* **What the exercise asks**: Print the whole listing again exactly as it stands, leaving out any images.

* **Dataset extract**:
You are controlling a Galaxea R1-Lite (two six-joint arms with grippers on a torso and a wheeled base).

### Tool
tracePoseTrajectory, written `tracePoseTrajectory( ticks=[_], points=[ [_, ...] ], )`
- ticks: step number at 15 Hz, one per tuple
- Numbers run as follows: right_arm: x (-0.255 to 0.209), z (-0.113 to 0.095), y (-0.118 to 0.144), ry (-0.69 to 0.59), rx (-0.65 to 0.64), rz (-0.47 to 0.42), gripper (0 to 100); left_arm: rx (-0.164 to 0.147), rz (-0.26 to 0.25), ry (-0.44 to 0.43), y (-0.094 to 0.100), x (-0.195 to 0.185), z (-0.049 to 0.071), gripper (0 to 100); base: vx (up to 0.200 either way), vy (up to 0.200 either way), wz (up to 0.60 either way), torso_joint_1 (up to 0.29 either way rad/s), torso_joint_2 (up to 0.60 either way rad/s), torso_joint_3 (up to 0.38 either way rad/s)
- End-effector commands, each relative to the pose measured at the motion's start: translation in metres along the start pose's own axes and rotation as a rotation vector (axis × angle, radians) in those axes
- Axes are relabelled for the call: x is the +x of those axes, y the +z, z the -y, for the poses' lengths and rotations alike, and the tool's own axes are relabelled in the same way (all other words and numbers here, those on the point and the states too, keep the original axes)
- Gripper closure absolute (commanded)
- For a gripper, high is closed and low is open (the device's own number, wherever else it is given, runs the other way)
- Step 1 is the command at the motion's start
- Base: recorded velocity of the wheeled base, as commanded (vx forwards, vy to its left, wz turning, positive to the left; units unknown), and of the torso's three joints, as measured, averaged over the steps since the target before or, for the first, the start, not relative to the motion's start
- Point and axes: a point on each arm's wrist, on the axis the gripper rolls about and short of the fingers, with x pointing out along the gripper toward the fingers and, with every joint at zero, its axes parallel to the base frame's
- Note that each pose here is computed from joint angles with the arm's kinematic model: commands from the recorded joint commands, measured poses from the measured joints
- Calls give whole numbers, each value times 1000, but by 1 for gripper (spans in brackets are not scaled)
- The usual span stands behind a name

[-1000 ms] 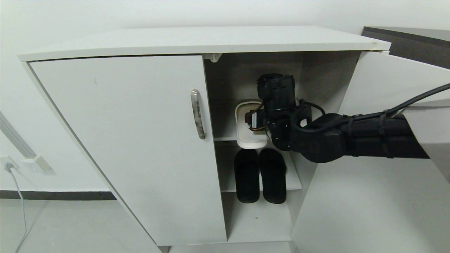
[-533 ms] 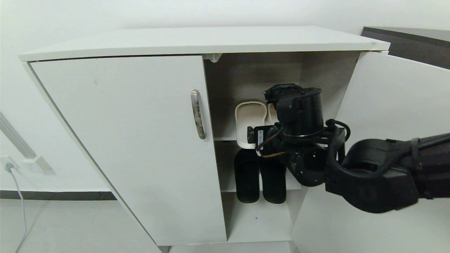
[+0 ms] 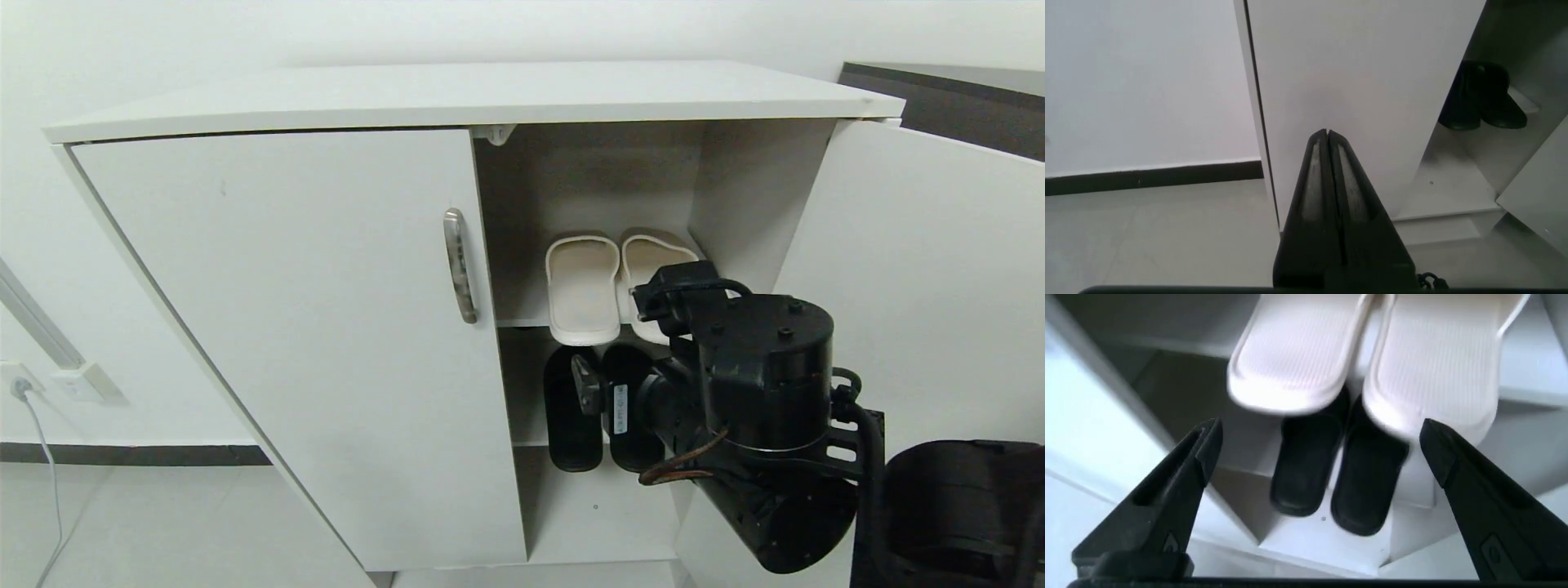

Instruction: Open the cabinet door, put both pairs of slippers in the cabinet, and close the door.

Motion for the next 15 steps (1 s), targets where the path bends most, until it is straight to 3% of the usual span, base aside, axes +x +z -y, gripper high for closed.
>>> tracePoseTrajectory(
  ticks=[1, 9, 15],
  points=[
    [-2, 0, -4, 4, -8, -10, 100, 0, 0, 0, 0, 0, 0, 100, 0, 0, 0, 0, 0, 0],
    [-3, -3, -8, 16, -16, -20, 100, 0, 0, 0, 0, 0, 0, 100, 0, 0, 0, 0, 0, 0],
    [-2, -3, -9, 20, -21, -24, 100, -2, 0, 0, 0, 0, 0, 100, -200, 0, 0, 3, 3, 2]
  ],
)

* **Your response**:
You are controlling a Galaxea R1-Lite (two six-joint arms with grippers on a torso and a wheeled base).

### Tool
tracePoseTrajectory, written `tracePoseTrajectory( ticks=[_], points=[ [_, ...] ], )`
- ticks: step number at 15 Hz, one per tuple
- Numbers run as follows: right_arm: x (-0.255 to 0.209), z (-0.113 to 0.095), y (-0.118 to 0.144), ry (-0.69 to 0.59), rx (-0.65 to 0.64), rz (-0.47 to 0.42), gripper (0 to 100); left_arm: rx (-0.164 to 0.147), rz (-0.26 to 0.25), ry (-0.44 to 0.43), y (-0.094 to 0.100), x (-0.195 to 0.185), z (-0.049 to 0.071), gripper (0 to 100); base: vx (up to 0.200 either way), vy (up to 0.200 either way), wz (up to 0.60 either way), torso_joint_1 (up to 0.29 either way rad/s), torso_joint_2 (up to 0.60 either way rad/s), torso_joint_3 (up to 0.38 either way rad/s)
- End-effector commands, each relative to the pose measured at the motion's start: translation in metres along the start pose's own axes and rotation as a rotation vector (axis × angle, radians) in those axes
- Axes are relabelled for the call: x is the +x of those axes, y the +z, z the -y, for the poses' lengths and rotations alike, and the tool's own axes are relabelled in the same way (all other words and numbers here, those on the point and the states too, keep the original axes)
- Gripper closure absolute (commanded)
- For a gripper, high is closed and low is open (the device's own number, wherever else it is given, runs the other way)
- Step 1 is the command at the motion's start
- Base: recorded velocity of the wheeled base, as commanded (vx forwards, vy to its left, wz turning, positive to the left; units unknown), and of the torso's three joints, as measured, averaged over the steps since the target before or, for the first, the start, not relative to the motion's start
- Point and axes: a point on each arm's wrist, on the axis the gripper rolls about and short of the fingers, with x pointing out along the gripper toward the fingers and, with every joint at zero, its axes parallel to the base frame's
- Note that each pose here is computed from joint angles with the arm's kinematic model: commands from the recorded joint commands, measured poses from the measured joints
- Calls give whole numbers, each value times 1000, but by 1 for gripper (spans in brackets are not scaled)
- The usual span stands behind a name

[-1000 ms] 
[-533 ms] 
[+0 ms] 

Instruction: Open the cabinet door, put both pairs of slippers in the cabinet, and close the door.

Motion for the next 15 steps (1 s), targets where the path bends most, until it is straight to 3% of the usual span, base aside, axes +x +z -y, gripper high for closed.
>>> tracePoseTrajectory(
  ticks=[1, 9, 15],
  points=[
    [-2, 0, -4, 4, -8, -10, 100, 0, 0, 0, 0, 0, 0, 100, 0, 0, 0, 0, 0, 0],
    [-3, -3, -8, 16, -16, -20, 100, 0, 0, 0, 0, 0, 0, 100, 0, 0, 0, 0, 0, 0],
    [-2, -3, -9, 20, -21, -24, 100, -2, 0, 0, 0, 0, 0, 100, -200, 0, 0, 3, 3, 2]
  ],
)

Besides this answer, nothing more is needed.